So the programme pioneered in Zurich is not perfect. It is just the best that has yet been developed. And as such it carries practical lessons for cities and societies seeking to improve the health and welfare of their people-trying to stop them harming themselves, trying to help them escape the scourge of drugs and lead happier and more fulfilled lives.
2. WHAT ARE THE LESSONS?
At one level it is all very simple. Switzerland developed a model and applied it to the city with the most serious drug problem in Europe. So other places can pick up this model, adapt it to local conditions and roll out similar programmes. Many have done so. Particular elements of the Swiss approach now widely used elsewhere are injection rooms in pharmacies and needle-exchange programmes. The twin ideas of harm reduction and turning drug use into a medical issue rather than a law-and-order one have been widely imitated.

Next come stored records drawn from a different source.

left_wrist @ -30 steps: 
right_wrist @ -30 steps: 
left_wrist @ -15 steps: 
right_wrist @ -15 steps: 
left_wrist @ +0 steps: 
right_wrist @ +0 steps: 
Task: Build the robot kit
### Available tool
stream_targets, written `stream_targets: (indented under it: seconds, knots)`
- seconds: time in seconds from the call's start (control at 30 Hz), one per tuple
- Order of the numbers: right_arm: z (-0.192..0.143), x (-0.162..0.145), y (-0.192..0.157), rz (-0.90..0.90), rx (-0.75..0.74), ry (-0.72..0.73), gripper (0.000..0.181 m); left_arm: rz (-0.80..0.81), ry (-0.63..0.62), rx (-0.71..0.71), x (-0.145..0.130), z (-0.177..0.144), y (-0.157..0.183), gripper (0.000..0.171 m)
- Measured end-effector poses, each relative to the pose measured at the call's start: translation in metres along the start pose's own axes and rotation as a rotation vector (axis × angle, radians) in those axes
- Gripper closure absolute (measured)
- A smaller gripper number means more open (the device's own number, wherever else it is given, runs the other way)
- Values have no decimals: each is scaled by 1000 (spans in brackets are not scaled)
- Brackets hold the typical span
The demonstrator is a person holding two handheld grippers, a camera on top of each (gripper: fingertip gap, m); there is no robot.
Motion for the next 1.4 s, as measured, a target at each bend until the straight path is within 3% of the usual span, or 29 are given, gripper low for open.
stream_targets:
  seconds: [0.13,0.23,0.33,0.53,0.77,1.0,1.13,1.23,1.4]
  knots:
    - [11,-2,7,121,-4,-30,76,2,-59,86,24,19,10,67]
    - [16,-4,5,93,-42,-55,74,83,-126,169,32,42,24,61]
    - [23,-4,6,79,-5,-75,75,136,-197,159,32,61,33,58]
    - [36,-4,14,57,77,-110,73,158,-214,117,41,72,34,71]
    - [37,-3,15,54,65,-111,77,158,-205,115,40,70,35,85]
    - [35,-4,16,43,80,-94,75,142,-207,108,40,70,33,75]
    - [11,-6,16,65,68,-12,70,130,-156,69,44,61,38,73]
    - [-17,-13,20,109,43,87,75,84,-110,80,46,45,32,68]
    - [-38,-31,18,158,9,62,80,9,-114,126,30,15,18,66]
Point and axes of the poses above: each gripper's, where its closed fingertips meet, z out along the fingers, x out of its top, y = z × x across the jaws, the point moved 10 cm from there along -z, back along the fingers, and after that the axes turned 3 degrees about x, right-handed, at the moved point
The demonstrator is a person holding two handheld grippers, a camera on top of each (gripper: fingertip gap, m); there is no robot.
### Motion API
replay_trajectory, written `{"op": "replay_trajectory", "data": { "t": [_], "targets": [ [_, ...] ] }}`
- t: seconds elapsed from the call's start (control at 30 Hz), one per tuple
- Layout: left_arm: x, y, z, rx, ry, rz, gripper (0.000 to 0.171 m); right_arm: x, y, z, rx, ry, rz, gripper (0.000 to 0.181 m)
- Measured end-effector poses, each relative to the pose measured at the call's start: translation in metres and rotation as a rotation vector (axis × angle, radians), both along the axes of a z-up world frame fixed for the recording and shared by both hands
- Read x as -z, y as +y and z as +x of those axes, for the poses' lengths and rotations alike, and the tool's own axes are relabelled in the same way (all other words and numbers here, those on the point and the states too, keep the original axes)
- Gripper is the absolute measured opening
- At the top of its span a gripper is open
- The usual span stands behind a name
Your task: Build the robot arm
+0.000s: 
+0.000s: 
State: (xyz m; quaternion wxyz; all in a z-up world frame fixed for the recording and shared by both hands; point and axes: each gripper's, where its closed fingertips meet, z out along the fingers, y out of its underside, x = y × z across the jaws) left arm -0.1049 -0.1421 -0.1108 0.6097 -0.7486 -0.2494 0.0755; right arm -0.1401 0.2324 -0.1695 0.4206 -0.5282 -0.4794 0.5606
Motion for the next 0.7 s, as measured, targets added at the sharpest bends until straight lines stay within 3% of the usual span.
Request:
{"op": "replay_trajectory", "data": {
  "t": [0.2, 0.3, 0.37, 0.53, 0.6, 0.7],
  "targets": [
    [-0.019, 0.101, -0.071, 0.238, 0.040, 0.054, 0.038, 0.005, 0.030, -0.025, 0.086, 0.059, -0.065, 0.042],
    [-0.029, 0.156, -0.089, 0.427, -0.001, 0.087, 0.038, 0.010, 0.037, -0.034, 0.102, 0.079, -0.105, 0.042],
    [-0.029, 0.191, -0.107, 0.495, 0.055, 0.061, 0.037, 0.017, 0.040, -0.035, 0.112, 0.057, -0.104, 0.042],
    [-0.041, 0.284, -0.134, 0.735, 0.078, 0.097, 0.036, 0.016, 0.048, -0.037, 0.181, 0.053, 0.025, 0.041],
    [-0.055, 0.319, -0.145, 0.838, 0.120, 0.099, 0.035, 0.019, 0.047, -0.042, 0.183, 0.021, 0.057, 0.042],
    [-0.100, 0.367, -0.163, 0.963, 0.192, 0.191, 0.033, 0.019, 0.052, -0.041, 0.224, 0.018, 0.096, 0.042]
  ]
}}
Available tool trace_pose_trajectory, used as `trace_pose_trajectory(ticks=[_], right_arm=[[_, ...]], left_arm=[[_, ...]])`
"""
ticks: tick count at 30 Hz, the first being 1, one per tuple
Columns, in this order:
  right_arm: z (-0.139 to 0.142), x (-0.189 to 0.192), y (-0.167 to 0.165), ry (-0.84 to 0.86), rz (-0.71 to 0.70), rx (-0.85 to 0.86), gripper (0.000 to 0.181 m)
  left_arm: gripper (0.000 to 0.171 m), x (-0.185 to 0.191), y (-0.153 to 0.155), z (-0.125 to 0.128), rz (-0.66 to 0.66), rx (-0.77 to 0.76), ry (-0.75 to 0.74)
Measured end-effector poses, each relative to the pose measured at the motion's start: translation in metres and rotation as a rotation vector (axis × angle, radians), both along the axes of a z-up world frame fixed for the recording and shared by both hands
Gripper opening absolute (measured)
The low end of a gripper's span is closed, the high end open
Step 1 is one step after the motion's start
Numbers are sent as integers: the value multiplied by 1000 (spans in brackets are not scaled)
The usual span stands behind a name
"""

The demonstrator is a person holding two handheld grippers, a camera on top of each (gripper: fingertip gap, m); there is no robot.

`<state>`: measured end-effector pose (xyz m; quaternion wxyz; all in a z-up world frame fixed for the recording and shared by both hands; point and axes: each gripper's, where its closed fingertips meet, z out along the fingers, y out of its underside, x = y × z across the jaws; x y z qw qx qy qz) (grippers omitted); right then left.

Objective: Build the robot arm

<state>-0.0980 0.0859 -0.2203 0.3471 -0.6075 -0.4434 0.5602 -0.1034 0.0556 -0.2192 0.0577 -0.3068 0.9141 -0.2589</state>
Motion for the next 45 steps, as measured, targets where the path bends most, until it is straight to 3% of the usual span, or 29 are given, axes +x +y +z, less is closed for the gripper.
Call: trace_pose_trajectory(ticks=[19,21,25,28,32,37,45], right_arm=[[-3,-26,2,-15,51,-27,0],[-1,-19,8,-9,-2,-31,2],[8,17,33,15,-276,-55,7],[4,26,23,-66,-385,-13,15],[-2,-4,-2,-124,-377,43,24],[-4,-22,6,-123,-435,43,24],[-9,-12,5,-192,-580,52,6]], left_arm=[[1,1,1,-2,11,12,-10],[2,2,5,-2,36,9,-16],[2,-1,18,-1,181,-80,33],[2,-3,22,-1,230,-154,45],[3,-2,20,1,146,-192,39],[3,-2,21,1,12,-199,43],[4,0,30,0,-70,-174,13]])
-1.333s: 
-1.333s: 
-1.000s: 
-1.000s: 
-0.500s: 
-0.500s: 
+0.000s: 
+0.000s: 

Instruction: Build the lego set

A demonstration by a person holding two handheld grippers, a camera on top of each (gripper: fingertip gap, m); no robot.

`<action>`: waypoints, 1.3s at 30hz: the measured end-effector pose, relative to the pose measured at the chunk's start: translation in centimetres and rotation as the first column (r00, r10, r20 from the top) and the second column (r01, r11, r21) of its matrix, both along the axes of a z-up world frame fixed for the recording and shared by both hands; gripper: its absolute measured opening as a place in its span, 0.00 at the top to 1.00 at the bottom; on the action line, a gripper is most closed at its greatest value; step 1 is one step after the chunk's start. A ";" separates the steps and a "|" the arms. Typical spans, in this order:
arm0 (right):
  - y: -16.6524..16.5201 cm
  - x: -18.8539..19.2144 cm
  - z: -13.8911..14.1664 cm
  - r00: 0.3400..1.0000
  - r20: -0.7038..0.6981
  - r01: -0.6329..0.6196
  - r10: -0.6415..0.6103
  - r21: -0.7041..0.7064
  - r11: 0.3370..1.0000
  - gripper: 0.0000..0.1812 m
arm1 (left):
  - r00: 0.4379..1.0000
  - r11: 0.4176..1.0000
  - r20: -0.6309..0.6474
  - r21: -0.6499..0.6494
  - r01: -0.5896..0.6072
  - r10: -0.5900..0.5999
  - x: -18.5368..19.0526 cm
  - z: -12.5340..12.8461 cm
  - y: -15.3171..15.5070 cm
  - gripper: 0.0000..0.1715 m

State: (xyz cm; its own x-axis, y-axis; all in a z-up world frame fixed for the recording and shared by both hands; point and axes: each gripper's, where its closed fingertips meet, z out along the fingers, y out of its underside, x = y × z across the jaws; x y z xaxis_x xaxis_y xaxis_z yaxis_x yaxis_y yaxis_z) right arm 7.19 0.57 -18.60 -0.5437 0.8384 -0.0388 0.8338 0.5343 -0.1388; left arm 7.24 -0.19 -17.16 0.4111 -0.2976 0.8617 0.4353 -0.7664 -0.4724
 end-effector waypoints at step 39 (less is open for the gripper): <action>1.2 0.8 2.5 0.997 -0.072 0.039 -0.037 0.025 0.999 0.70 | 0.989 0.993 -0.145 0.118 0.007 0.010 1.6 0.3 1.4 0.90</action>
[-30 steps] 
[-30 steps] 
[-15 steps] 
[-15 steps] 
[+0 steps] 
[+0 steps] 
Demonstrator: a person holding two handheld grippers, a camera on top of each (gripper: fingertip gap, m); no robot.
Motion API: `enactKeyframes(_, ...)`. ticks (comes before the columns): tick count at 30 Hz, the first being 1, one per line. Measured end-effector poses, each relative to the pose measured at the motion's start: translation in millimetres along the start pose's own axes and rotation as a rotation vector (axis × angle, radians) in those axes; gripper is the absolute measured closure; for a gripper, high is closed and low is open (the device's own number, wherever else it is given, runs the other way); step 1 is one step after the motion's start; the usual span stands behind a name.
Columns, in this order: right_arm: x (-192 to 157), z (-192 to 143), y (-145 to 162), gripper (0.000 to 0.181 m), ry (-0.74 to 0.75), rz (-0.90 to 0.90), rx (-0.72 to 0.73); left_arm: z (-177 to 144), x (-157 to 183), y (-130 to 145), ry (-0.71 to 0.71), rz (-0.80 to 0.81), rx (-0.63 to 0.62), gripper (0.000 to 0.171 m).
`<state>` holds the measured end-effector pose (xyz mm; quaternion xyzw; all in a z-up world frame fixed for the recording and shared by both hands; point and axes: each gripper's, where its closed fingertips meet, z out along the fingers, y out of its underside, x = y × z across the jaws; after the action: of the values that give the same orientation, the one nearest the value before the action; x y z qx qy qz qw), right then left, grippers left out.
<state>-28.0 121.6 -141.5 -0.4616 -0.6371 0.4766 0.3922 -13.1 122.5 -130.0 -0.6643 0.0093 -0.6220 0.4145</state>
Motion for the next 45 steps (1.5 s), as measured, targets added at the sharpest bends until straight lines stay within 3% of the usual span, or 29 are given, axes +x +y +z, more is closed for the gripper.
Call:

It has been applied, for example, in Britain. At the first stage three clinics were opened, one in south London, one in Darlington in north-west England and one in Brighton on the south coast. It has, according to Professor John Strang, the head of the National Addiction Centre at the King’s College in London, who is leading the study, been a huge success. In 2007 he reported that instead of buying street heroin every day, about 100 of the 150 volunteers were buying it only four or five times a month-while the rest of them had completely stopped ‘scoring’ the drug on the streets.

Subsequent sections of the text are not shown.